What you will do: Give the records back in full, exactly as they read.

****************************************

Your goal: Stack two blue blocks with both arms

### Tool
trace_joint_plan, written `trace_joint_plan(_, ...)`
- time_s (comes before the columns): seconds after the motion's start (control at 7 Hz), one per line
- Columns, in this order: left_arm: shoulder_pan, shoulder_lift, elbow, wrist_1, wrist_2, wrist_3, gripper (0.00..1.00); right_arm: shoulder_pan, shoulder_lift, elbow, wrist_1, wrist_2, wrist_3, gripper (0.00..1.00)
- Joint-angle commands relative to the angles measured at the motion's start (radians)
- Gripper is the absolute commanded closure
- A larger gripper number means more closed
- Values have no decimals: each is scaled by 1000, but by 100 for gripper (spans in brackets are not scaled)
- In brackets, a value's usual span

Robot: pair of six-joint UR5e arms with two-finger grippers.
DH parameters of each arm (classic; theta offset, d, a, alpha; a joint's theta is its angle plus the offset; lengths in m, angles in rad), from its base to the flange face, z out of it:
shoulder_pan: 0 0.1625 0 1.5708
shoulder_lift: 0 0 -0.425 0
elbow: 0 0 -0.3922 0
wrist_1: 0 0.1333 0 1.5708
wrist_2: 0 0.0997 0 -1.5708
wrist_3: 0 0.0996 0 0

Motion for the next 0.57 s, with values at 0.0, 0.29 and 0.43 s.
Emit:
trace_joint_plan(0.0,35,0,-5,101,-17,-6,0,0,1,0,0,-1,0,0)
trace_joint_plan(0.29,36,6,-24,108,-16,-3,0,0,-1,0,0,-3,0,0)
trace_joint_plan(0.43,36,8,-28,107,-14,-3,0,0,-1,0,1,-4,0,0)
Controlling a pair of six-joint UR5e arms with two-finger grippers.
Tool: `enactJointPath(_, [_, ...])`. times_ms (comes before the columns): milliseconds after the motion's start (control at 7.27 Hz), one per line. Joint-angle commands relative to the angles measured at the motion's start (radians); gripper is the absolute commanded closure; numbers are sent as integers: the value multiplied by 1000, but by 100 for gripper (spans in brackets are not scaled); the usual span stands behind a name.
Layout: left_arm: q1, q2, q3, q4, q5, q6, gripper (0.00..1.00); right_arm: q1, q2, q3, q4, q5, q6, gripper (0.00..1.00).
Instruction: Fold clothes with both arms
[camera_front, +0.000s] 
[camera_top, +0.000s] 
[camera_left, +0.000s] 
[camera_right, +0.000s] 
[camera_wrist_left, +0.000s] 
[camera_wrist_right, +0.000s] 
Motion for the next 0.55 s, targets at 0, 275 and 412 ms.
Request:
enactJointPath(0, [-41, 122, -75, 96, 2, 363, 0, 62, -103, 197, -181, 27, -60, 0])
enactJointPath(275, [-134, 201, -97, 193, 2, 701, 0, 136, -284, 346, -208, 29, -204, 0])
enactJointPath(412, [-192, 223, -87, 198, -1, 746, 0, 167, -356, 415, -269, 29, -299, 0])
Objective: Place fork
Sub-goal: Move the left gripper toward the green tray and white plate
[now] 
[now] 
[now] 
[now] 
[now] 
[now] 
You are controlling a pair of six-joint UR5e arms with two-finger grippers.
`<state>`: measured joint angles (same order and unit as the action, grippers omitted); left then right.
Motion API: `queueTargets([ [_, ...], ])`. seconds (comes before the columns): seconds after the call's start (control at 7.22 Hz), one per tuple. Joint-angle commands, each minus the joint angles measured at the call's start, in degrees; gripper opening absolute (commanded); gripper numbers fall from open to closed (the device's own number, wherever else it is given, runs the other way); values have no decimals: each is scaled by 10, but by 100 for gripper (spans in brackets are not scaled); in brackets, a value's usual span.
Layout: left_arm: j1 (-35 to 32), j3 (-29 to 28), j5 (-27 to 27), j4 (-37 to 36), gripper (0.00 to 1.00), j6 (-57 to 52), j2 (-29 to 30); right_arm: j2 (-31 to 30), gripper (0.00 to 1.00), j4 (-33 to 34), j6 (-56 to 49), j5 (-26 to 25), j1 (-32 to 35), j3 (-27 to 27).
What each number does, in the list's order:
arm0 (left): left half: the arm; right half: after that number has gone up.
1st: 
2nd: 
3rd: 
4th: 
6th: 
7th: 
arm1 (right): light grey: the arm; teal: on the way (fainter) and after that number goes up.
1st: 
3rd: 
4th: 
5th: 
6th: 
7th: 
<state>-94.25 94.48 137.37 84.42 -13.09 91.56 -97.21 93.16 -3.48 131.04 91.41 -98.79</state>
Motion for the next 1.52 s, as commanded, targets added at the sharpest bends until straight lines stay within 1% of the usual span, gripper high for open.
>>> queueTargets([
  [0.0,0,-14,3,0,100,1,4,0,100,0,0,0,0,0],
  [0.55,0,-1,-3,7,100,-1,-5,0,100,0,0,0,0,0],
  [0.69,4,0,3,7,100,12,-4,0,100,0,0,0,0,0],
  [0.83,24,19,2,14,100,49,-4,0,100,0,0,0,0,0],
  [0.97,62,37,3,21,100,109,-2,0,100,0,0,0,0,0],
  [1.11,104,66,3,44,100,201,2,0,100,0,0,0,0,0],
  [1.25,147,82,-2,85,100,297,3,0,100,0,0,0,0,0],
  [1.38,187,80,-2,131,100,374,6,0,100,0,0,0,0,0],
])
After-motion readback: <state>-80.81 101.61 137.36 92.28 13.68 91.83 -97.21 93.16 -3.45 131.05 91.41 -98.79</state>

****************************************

Exercise response:
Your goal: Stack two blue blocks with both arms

### Tool
trace_joint_plan, written `trace_joint_plan(_, ...)`
- time_s (comes before the columns): seconds after the motion's start (control at 7 Hz), one per line
- Columns, in this order: left_arm: shoulder_pan, shoulder_lift, elbow, wrist_1, wrist_2, wrist_3, gripper (0.00..1.00); right_arm: shoulder_pan, shoulder_lift, elbow, wrist_1, wrist_2, wrist_3, gripper (0.00..1.00)
- Joint-angle commands relative to the angles measured at the motion's start (radians)
- Gripper is the absolute commanded closure
- A larger gripper number means more closed
- Values have no decimals: each is scaled by 1000, but by 100 for gripper (spans in brackets are not scaled)
- In brackets, a value's usual span

Robot: pair of six-joint UR5e arms with two-finger grippers.
DH parameters of each arm (classic; theta offset, d, a, alpha; a joint's theta is its angle plus the offset; lengths in m, angles in rad), from its base to the flange face, z out of it:
shoulder_pan: 0 0.1625 0 1.5708
shoulder_lift: 0 0 -0.425 0
elbow: 0 0 -0.3922 0
wrist_1: 0 0.1333 0 1.5708
wrist_2: 0 0.0997 0 -1.5708
wrist_3: 0 0.0996 0 0

Motion for the next 0.57 s, with values at 0.0, 0.29 and 0.43 s.
Emit:
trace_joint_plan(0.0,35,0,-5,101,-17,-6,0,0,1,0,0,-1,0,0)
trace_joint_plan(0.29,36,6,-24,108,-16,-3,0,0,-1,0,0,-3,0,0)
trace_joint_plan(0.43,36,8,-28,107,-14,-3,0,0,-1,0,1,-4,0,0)
Controlling a pair of six-joint UR5e arms with two-finger grippers.
Tool: `enactJointPath(_, [_, ...])`. times_ms (comes before the columns): milliseconds after the motion's start (control at 7.27 Hz), one per line. Joint-angle commands relative to the angles measured at the motion's start (radians); gripper is the absolute commanded closure; numbers are sent as integers: the value multiplied by 1000, but by 100 for gripper (spans in brackets are not scaled); the usual span stands behind a name.
Layout: left_arm: q1, q2, q3, q4, q5, q6, gripper (0.00..1.00); right_arm: q1, q2, q3, q4, q5, q6, gripper (0.00..1.00).
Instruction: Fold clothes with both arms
[camera_front, +0.000s] 
[camera_top, +0.000s] 
[camera_left, +0.000s] 
[camera_right, +0.000s] 
[camera_wrist_left, +0.000s] 
[camera_wrist_right, +0.000s] 
Motion for the next 0.55 s, targets at 0, 275 and 412 ms.
Request:
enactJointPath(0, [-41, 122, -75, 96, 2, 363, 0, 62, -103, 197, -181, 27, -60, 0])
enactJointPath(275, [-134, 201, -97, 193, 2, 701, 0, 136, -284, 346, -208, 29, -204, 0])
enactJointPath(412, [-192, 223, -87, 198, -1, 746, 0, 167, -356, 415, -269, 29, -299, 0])
Objective: Place fork
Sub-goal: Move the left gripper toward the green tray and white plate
[now] 
[now] 
[now] 
[now] 
[now] 
[now] 
You are controlling a pair of six-joint UR5e arms with two-finger grippers.
`<state>`: measured joint angles (same order and unit as the action, grippers omitted); left then right.
Motion API: `queueTargets([ [_, ...], ])`. seconds (comes before the columns): seconds after the call's start (control at 7.22 Hz), one per tuple. Joint-angle commands, each minus the joint angles measured at the call's start, in degrees; gripper opening absolute (commanded); gripper numbers fall from open to closed (the device's own number, wherever else it is given, runs the other way); values have no decimals: each is scaled by 10, but by 100 for gripper (spans in brackets are not scaled); in brackets, a value's usual span.
Layout: left_arm: j1 (-35 to 32), j3 (-29 to 28), j5 (-27 to 27), j4 (-37 to 36), gripper (0.00 to 1.00), j6 (-57 to 52), j2 (-29 to 30); right_arm: j2 (-31 to 30), gripper (0.00 to 1.00), j4 (-33 to 34), j6 (-56 to 49), j5 (-26 to 25), j1 (-32 to 35), j3 (-27 to 27).
What each number does, in the list's order:
arm0 (left): left half: the arm; right half: after that number has gone up.
1st: 
2nd: 
3rd: 
4th: 
6th: 
7th: 
arm1 (right): light grey: the arm; teal: on the way (fainter) and after that number goes up.
1st: 
3rd: 
4th: 
5th: 
6th: 
7th: 
<state>-94.25 94.48 137.37 84.42 -13.09 91.56 -97.21 93.16 -3.48 131.04 91.41 -98.79</state>
Motion for the next 1.52 s, as commanded, targets added at the sharpest bends until straight lines stay within 1% of the usual span, gripper high for open.
>>> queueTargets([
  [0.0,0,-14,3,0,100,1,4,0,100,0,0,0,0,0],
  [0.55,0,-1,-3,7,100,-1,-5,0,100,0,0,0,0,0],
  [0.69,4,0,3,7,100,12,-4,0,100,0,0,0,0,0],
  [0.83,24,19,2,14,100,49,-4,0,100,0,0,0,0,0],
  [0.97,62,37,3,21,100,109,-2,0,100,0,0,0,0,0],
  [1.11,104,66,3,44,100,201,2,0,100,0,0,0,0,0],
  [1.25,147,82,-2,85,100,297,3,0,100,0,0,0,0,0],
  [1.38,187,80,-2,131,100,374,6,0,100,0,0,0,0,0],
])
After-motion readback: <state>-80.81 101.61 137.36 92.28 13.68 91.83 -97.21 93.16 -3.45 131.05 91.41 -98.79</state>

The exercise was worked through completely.